▸ TASK GOAL
Within the data that follows, how many lines contain the word "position"? Reply with only the number.

▸ INFORMATION PROVIDED
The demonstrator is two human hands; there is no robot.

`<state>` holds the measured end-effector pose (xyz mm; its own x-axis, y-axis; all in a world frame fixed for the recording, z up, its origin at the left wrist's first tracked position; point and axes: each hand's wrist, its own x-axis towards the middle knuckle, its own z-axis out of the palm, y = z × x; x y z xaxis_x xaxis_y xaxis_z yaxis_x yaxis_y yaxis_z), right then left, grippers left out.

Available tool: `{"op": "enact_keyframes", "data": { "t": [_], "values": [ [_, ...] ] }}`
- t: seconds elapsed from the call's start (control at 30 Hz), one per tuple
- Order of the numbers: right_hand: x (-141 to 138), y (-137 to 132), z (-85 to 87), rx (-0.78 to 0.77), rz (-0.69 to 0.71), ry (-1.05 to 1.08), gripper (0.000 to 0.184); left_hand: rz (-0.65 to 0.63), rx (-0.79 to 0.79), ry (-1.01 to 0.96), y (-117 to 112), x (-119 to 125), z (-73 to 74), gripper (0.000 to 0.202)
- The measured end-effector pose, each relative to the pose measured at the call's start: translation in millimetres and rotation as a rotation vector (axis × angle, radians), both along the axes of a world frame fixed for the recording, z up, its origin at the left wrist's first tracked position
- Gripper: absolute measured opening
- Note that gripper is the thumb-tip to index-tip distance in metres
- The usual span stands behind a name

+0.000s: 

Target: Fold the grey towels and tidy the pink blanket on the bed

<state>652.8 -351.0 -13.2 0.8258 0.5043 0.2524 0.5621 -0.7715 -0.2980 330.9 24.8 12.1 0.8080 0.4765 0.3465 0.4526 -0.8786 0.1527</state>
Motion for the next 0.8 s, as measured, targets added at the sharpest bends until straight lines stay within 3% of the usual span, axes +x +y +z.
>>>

▸ EXERCISE RESULT
2